Personal finance: How to handle household debt
American consumers are finally willing to borrow again.
“The debt party is back on in the U.S.,” said Jeff Cox in CNBC.com. Consumer credit passed the $3 trillion mark earlier this year, and total household debt, at $13 trillion, is “nearly back to its precrisis level in 2007.” After spending the last five years climbing out of a massive hole, American consumers are finally willing to borrow again. That may be a sign of the economy’s return to normalcy, but the trend is still so fragile that rising interest rates “could force borrowers back into their foxholes.”

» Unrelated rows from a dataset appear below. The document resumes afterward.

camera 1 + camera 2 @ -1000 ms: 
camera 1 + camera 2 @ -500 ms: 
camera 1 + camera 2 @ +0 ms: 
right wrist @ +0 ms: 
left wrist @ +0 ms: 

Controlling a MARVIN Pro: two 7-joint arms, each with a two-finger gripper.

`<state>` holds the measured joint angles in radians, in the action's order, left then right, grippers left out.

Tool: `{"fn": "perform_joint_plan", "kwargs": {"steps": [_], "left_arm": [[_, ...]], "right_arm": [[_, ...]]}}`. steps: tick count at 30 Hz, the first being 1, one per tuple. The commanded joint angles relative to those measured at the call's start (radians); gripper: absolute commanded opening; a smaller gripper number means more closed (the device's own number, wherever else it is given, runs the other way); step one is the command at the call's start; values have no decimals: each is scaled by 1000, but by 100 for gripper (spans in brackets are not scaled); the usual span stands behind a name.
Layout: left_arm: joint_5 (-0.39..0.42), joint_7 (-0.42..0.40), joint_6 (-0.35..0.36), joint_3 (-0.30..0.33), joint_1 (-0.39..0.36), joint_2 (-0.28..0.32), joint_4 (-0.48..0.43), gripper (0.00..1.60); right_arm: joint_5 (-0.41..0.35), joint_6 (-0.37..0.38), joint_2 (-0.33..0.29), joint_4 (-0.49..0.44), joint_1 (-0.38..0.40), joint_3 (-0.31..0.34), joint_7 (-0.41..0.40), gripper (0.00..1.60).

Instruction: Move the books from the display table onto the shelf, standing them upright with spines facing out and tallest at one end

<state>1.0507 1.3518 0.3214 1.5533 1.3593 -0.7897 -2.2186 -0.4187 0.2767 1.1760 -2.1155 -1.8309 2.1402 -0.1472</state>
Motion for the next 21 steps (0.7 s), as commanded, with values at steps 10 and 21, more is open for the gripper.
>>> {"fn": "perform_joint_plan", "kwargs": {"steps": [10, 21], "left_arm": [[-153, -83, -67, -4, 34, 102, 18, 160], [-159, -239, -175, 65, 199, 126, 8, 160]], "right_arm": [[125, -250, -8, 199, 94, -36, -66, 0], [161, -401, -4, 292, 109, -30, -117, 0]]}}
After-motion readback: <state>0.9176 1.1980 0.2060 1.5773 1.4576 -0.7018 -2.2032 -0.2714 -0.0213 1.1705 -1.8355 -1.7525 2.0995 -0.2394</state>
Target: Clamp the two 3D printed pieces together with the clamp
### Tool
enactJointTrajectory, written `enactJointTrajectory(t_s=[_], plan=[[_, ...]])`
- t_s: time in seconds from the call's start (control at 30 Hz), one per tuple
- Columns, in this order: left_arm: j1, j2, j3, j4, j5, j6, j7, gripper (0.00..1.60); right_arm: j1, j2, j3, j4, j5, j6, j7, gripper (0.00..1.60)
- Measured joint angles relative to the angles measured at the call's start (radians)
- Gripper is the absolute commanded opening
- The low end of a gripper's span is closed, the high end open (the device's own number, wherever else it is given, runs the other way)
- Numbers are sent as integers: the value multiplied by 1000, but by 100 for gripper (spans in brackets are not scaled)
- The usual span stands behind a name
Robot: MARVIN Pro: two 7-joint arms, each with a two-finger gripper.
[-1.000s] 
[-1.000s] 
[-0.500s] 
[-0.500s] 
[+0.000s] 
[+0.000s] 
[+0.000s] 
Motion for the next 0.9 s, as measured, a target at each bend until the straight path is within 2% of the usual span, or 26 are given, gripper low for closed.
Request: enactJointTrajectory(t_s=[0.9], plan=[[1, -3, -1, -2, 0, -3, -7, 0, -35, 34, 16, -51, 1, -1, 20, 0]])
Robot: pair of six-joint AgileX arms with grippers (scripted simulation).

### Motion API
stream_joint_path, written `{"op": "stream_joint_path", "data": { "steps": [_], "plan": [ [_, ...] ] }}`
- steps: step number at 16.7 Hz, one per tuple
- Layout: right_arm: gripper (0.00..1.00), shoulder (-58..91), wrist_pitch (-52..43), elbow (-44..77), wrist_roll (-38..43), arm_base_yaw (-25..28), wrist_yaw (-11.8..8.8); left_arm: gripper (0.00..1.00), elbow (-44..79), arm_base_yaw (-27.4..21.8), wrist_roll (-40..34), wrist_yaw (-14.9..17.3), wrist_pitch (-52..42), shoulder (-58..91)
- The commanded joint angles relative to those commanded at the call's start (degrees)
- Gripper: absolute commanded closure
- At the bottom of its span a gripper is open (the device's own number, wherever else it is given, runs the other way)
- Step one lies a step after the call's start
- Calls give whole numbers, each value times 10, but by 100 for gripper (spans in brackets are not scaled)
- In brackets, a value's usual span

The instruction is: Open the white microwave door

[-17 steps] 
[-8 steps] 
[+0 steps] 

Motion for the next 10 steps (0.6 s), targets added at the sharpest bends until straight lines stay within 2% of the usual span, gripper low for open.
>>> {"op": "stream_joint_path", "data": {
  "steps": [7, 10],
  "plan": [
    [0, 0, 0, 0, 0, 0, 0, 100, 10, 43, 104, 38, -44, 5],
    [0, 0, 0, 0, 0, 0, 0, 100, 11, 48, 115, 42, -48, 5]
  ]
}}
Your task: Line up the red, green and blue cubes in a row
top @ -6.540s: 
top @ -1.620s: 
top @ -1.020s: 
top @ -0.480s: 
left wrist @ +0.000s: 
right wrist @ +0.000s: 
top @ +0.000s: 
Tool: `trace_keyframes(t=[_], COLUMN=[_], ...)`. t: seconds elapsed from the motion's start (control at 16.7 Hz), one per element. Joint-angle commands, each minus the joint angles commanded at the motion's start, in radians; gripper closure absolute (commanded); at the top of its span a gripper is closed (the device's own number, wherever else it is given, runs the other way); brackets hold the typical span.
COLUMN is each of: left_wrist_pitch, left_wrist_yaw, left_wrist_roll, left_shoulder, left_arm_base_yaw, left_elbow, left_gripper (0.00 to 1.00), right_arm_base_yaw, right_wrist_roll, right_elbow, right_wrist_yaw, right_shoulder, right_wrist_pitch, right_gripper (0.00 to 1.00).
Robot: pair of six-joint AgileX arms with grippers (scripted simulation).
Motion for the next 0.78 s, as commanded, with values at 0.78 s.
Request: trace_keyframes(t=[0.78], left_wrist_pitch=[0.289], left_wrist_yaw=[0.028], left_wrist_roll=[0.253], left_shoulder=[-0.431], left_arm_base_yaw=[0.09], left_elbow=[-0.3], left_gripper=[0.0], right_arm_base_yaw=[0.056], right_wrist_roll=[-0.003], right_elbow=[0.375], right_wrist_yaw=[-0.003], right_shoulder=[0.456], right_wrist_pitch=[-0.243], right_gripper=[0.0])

Most of us can, in fact, afford to loosen up, said Susan Tompor in the Detroit Free Press.The recent upsurge in household debt comes primarily from student loans, which affect only a small slice of the population. Overall, consumers “seem far more on track than before the recession.” Credit card companies have stopped issuing cards with “outlandish credit limits,” and while consumers may be borrowing to replace a broken refrigerator, they’re no longer “taking on a large amount of credit card debt to simply upgrade all the appliances.”
That’s not nearly enough restraint for Dave Ramsey, “the most important personal finance guru in America,” said Helaine Olen in Pacific Standard. Ramsey reaches at least 6 million people a week on his radio show, and thousands pay to hear him in the flesh preaching his financial gospel that the indebted are “weak-willed, self-indulgent, and stupid.” For Ramsey, almost any debt—let alone bankruptcy—is inexcusable; there’s always another rice-and-beans meal to be eaten, “always another job that can be scraped together.” He doesn’t seem to realize that bankruptcy courts aren’t filled with overstretched purchasers of “65-inch flat-screen televisions and designer linens,” but rather with people buffeted by forces beyond their control, starting with job loss and astronomical medical bills. “The economic fortunes of ordinary people like those in Ramsey’s audience are stagnating,” and that plight can’t be relieved simply through “self-control over our wallets.”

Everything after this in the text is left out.